Dismemberment, site 1 sculpture by Anish Kapoor at Gibbs Farm. This sculpture forms part of a permanent private collection along the Kaipara Harbour. Photo / Supplied
Kiwi sculptor Phil Price, whose work is on show in WA, shares his top sculpture parks around the world.
This is simply a beautiful experience, the combination of setting with those wispy pines towering into the sky and a real sense of the time when the works were all wonderfully integrated into the building and surrounds — such a critical and important time for modern art. Absolute standout is the parched, stark Giacometti Courtyard. Perhaps it is only the French who can create such an atmosphere.
Not so much a sculpture park as a sculpture in a park, this work carries off easily the pilgrimage it takes to get to it and that it stands alone in a town that seems not to notice it's there. Any student of sculpture must have this experience as it is the father of the modern movement. Now on the World Heritage monument list, the whole experience is memorable. Don't expect any Brancusi trinkets or even a cafe shop, the townsfolk in Targu Jiu, Romania, are still using horse and cart. At the other end of town are The Table of Silence and The Gate of the Kiss.
What is powerful here is the park-like setting; for me, it's the stately old trees and stone walls which complete the experience of outdoors and art. A beautiful collection of Barbara Hepworth's work on a gentle slope, very seductive.
This is the best sculpture park in the world, the reason being its champion is still alive and with more vision, ambition and capability than any of the artists in it. This can be the only criticism (and it's more a criticism of the artists than Gibbs): the artist's hand is not visible in the late and big works, which are, of course, all feats of engineering way in advance of the artist's brain. The only way to better this park would be the addition of a masterpiece by Phil Price.

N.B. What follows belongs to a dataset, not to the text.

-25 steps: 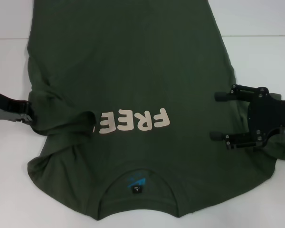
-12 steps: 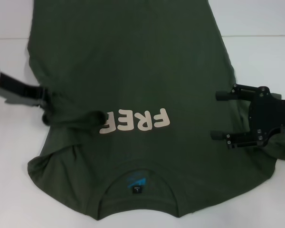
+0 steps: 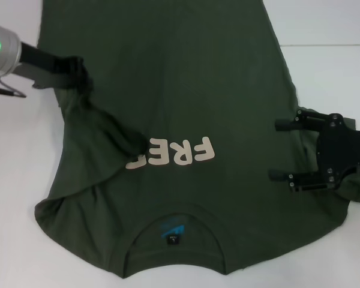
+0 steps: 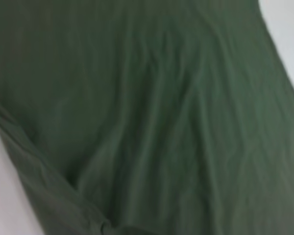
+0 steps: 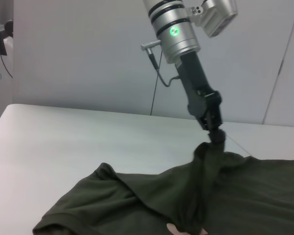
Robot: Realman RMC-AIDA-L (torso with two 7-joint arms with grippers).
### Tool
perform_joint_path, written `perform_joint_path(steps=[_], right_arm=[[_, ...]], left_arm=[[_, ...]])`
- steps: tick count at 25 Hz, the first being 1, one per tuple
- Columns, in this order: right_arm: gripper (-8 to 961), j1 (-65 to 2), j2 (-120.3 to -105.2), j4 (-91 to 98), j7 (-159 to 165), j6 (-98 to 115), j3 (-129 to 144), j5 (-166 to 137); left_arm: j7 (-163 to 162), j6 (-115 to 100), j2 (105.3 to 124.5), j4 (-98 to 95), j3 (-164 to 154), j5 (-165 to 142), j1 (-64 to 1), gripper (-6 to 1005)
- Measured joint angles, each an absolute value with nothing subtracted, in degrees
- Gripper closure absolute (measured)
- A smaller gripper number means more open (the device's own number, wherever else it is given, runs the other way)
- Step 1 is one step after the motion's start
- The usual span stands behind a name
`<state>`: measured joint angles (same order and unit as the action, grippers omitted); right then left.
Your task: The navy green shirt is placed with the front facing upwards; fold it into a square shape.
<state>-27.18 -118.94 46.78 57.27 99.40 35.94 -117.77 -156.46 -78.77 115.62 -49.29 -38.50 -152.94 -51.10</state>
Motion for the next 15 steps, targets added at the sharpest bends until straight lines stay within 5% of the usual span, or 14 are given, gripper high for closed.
perform_joint_path(steps=[9, 15], right_arm=[[38, -27.2, -118.73, 46.2, 56.7, 99.3, 35.6, -117.8], [38, -27.2, -118.66, 46.1, 56.7, 99.3, 35.6, -117.8]], left_arm=[[-156.9, -74.6, 118.51, -51.1, -38.7, -151.0, -50.6, 953], [-157.1, -73.1, 119.16, -52.0, -40.7, -151.5, -50.3, 743]])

In the German city of Wuppertal is the studio and, separately, sculpture park of British sculptor Tony Cragg. The park mostly has his own work along with a really stunning glass gallery, which has a terrific play on inside/outside as when inside all you see is not white walls but the forest. The most memorable work (which I don't know the name of) had three bronze forms all playing individually with negative space, and masterfully combined the presence and activation of space. The town also has a suspended railway, which, for a kinetic sculptor, a highlight too.